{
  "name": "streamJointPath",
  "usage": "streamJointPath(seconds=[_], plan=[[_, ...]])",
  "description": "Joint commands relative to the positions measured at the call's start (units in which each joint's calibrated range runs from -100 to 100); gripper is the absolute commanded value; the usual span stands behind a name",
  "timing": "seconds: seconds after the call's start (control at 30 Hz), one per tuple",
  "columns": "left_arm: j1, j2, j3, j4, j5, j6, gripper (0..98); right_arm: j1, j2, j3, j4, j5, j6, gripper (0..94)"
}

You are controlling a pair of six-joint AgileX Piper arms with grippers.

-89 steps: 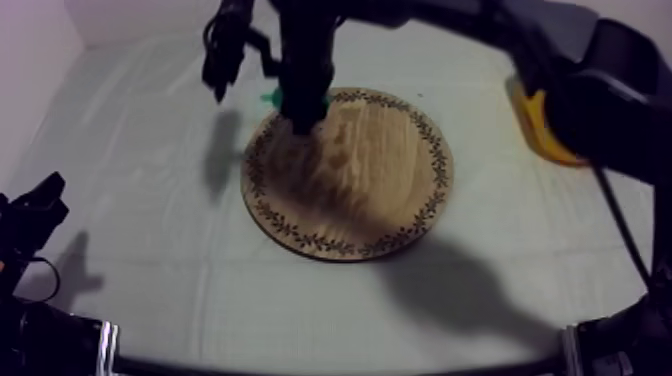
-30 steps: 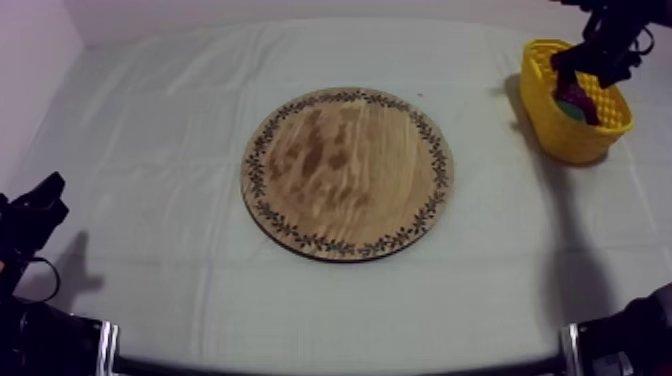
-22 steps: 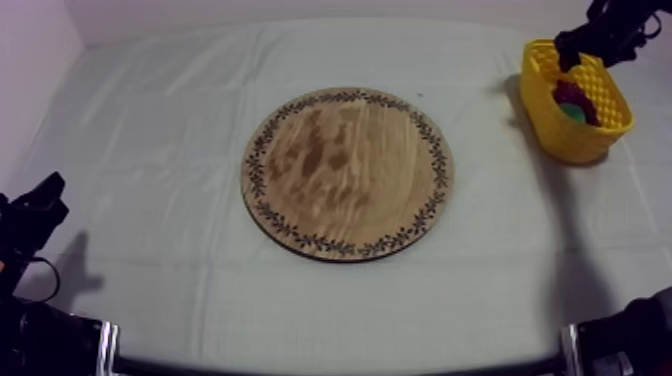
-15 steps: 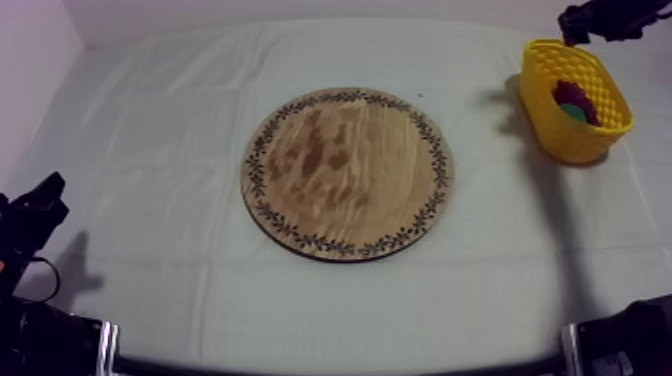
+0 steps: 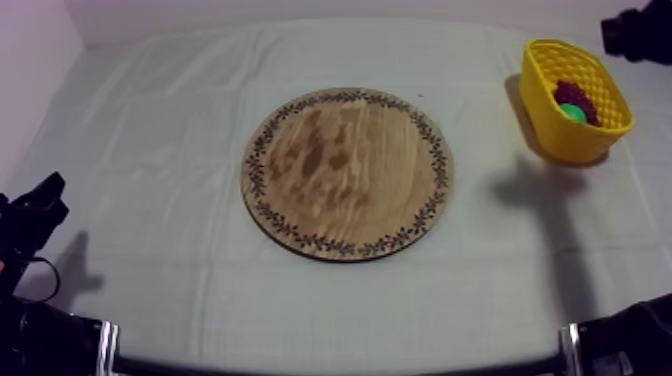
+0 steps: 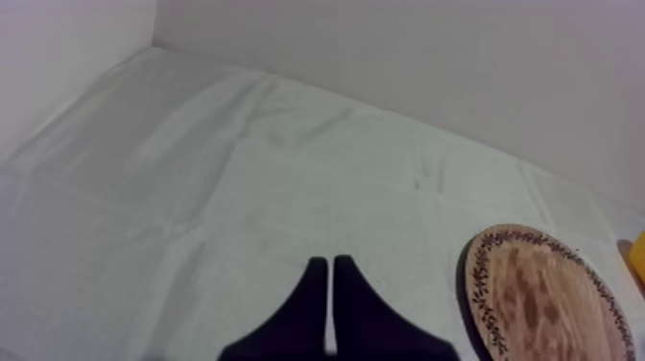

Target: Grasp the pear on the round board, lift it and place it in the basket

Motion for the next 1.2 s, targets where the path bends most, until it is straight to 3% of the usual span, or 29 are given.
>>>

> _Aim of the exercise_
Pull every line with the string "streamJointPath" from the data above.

> _Answer to the problem_
  "name": "streamJointPath",
  "usage": "streamJointPath(seconds=[_], plan=[[_, ...]])",

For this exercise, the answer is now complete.